IT IS one of those strange Glasgow facts, which sounds almost too bizarre to believe.

There are fossils in the city which are older than the dinosaurs?

Weird, but totally true.

Glasgow Times: Fossil Grove in 1954. Pic: Newsquest

Fossil Grove in Victoria Park is home to eleven fossilised tree stumps complete with partial trunks and roots which grew more than 330 million years ago (almost 100 million years before the dinosaurs, who lived from around 230m to 66m years ago) and have been preserved in their original position.

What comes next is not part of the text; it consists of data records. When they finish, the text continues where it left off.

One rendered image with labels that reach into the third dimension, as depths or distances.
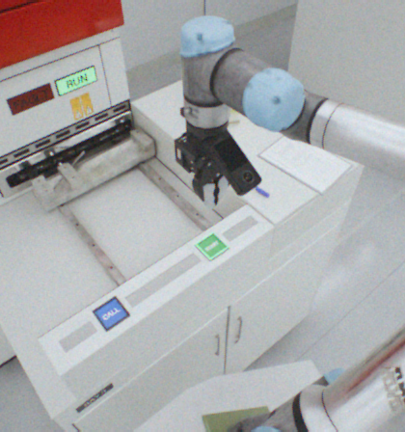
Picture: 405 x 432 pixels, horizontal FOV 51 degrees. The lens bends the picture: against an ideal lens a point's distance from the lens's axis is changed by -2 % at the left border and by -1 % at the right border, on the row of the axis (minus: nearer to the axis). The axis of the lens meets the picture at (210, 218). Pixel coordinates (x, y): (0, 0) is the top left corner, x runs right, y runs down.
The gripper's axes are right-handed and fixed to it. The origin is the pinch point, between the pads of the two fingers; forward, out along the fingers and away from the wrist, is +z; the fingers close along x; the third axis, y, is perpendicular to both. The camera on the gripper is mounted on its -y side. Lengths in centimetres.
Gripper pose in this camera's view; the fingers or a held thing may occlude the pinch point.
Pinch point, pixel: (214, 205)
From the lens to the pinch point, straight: 83.5
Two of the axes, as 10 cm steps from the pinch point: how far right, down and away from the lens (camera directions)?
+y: -6.4, -5.9, 5.0
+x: -7.7, 4.9, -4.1
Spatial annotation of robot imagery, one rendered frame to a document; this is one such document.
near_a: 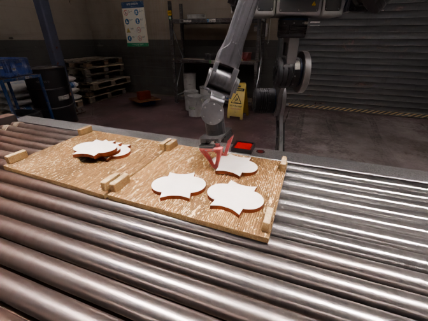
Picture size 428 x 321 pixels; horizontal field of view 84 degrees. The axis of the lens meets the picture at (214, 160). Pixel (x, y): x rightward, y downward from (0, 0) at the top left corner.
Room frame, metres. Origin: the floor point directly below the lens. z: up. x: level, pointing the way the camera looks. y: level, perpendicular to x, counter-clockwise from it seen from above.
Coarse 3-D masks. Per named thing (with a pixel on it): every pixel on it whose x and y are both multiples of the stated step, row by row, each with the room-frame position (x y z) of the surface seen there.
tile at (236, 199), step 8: (216, 184) 0.53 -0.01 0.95; (224, 184) 0.53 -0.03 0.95; (232, 184) 0.53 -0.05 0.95; (208, 192) 0.49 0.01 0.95; (216, 192) 0.49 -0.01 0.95; (224, 192) 0.49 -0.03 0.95; (232, 192) 0.49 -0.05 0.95; (240, 192) 0.49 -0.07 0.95; (248, 192) 0.49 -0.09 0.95; (256, 192) 0.49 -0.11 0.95; (216, 200) 0.46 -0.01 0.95; (224, 200) 0.46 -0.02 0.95; (232, 200) 0.46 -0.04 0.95; (240, 200) 0.46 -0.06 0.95; (248, 200) 0.46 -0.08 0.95; (256, 200) 0.46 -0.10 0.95; (216, 208) 0.44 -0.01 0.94; (224, 208) 0.44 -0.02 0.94; (232, 208) 0.43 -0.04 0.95; (240, 208) 0.43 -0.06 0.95; (248, 208) 0.43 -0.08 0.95; (256, 208) 0.43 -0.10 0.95
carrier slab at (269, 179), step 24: (144, 168) 0.64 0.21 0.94; (168, 168) 0.64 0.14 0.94; (192, 168) 0.64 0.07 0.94; (264, 168) 0.64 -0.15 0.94; (120, 192) 0.51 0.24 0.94; (144, 192) 0.51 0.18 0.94; (264, 192) 0.51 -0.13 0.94; (192, 216) 0.42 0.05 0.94; (216, 216) 0.42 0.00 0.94; (240, 216) 0.42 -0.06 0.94; (264, 216) 0.42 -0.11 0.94; (264, 240) 0.35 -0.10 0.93
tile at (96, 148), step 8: (80, 144) 0.74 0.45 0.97; (88, 144) 0.74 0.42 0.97; (96, 144) 0.74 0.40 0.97; (104, 144) 0.74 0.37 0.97; (112, 144) 0.74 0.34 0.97; (80, 152) 0.67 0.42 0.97; (88, 152) 0.67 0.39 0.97; (96, 152) 0.67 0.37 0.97; (104, 152) 0.68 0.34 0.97; (112, 152) 0.69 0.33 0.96
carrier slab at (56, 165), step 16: (64, 144) 0.82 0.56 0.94; (128, 144) 0.82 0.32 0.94; (144, 144) 0.82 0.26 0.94; (32, 160) 0.69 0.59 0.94; (48, 160) 0.69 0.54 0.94; (64, 160) 0.69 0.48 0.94; (80, 160) 0.69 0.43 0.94; (96, 160) 0.69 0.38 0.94; (112, 160) 0.69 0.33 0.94; (128, 160) 0.69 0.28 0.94; (144, 160) 0.69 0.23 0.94; (32, 176) 0.60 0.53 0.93; (48, 176) 0.59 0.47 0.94; (64, 176) 0.59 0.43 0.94; (80, 176) 0.59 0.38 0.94; (96, 176) 0.59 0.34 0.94; (96, 192) 0.51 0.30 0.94
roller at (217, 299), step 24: (0, 216) 0.44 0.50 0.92; (24, 240) 0.37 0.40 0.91; (48, 240) 0.36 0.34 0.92; (72, 240) 0.36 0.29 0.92; (96, 264) 0.31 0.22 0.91; (120, 264) 0.30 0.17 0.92; (144, 264) 0.30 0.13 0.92; (144, 288) 0.27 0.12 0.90; (168, 288) 0.26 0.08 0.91; (192, 288) 0.26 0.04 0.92; (216, 288) 0.26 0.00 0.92; (216, 312) 0.23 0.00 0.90; (240, 312) 0.22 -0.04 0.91; (264, 312) 0.22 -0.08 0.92; (288, 312) 0.22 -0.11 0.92
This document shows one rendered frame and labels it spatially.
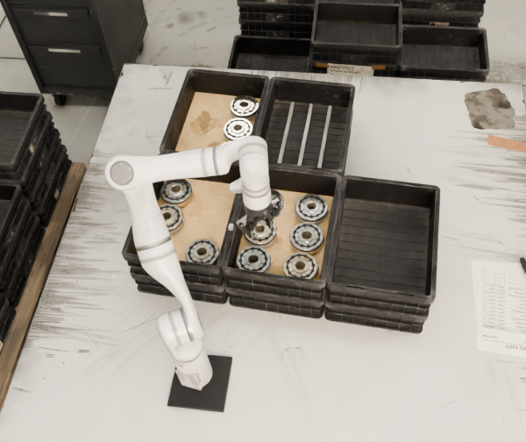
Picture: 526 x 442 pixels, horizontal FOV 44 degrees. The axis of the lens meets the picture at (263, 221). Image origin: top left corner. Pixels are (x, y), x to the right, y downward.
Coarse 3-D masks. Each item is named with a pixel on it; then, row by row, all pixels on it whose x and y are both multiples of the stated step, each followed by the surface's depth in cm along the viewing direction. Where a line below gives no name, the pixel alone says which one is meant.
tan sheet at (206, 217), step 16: (176, 192) 213; (208, 192) 213; (224, 192) 212; (192, 208) 209; (208, 208) 209; (224, 208) 209; (192, 224) 206; (208, 224) 206; (224, 224) 205; (176, 240) 202; (192, 240) 202
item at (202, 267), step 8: (240, 176) 203; (232, 208) 196; (232, 216) 195; (128, 232) 193; (128, 240) 191; (224, 240) 191; (224, 248) 188; (128, 256) 188; (136, 256) 188; (184, 264) 186; (192, 264) 186; (200, 264) 186; (208, 272) 186; (216, 272) 186
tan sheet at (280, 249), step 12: (288, 192) 211; (288, 204) 208; (288, 216) 206; (288, 228) 203; (324, 228) 203; (276, 240) 201; (288, 240) 201; (324, 240) 200; (276, 252) 198; (288, 252) 198; (276, 264) 196
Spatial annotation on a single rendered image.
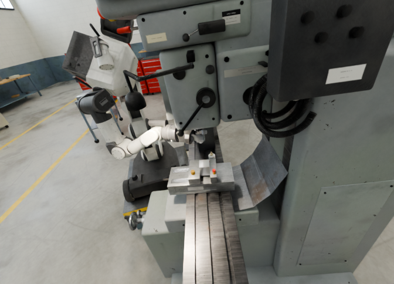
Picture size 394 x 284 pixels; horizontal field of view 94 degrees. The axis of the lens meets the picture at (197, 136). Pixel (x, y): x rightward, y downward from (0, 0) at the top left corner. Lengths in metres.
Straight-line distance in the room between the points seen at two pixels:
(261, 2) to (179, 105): 0.40
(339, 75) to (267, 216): 0.88
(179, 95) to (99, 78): 0.51
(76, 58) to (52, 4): 10.40
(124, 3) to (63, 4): 10.66
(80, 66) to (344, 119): 1.13
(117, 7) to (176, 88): 0.28
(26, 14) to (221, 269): 12.09
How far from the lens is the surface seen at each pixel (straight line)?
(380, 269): 2.11
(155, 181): 1.66
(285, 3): 0.41
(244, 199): 1.06
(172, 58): 0.65
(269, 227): 1.21
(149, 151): 1.72
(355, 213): 1.16
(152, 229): 1.21
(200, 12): 0.62
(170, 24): 0.63
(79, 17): 11.01
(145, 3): 0.63
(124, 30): 0.88
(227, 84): 0.66
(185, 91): 0.68
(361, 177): 0.98
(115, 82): 1.05
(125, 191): 1.72
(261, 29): 0.66
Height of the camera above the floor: 1.69
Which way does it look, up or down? 32 degrees down
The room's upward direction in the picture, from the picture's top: 10 degrees counter-clockwise
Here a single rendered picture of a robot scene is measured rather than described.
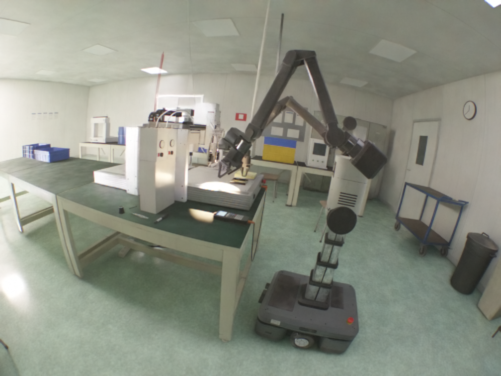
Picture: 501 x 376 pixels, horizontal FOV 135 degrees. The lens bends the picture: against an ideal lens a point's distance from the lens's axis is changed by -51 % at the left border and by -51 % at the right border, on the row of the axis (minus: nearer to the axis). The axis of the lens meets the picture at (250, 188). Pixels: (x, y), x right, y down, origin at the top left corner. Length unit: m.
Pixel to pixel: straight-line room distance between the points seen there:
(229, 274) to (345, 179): 0.71
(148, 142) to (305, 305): 1.32
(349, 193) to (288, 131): 4.60
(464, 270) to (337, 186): 2.22
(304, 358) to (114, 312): 1.32
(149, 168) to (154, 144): 0.13
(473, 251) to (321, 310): 1.96
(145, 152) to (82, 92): 8.22
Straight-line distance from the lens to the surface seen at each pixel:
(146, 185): 1.22
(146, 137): 1.18
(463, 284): 2.96
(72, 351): 1.61
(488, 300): 2.87
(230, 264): 0.99
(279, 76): 0.95
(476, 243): 2.77
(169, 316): 1.62
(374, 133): 5.57
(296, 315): 1.36
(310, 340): 1.44
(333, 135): 0.86
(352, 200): 1.07
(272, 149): 3.92
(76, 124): 9.13
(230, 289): 1.09
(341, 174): 1.04
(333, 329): 1.37
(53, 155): 3.44
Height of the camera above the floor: 1.24
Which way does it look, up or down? 15 degrees down
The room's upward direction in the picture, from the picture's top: 7 degrees clockwise
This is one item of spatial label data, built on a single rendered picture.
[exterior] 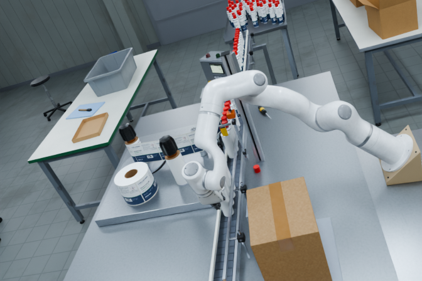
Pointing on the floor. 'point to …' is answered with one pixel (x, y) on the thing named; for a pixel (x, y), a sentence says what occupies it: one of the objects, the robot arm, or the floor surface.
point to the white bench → (49, 147)
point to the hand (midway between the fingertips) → (216, 204)
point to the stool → (48, 95)
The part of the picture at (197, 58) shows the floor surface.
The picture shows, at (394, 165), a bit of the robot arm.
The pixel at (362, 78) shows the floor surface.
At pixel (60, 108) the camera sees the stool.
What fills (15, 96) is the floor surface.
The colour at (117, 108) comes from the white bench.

Discovered in 1887 by workmen cutting a path through the bottom of an old quarry, they were left in situ under a specially designed Fossil House, which became one of the most popular tourist attractions in Edwardian Glasgow.

Glasgow Times: Children watching an ice skater on the frozen pond at Victoria Park, December 1925 Pic: Glasgow City Archives

Victoria Park, named in honour of Queen Victoria, is a beautiful spot in the city, home not just to incredible history, but also to beautiful walks, a boating pond – often used for skating when it iced over -

It was formally opened by Sir Andrew MacLean (then Provost of Partick) in the summer of the monarch’s Golden Jubilee year of 1887.

Glasgow Times: The Victoria Park gates 1978. Pic: Newsquest

Its magnificent Jubilee Gates situated at the Victoria Park North Drive entrance were funded by the ‘Ladies of Partick’ in 1887. They were manufactured by Macfarlane’s Saracen Foundry at a cost of £100.

Victoria Park is also home to the ‘most northerly flock of parrots’ in the world, just to add to its list of quirky attractions. About 20 or 30 of the colourful parakeets made their home in the park a couple of summers ago - Scottish Natural Heritage believed they were probably escaped pets.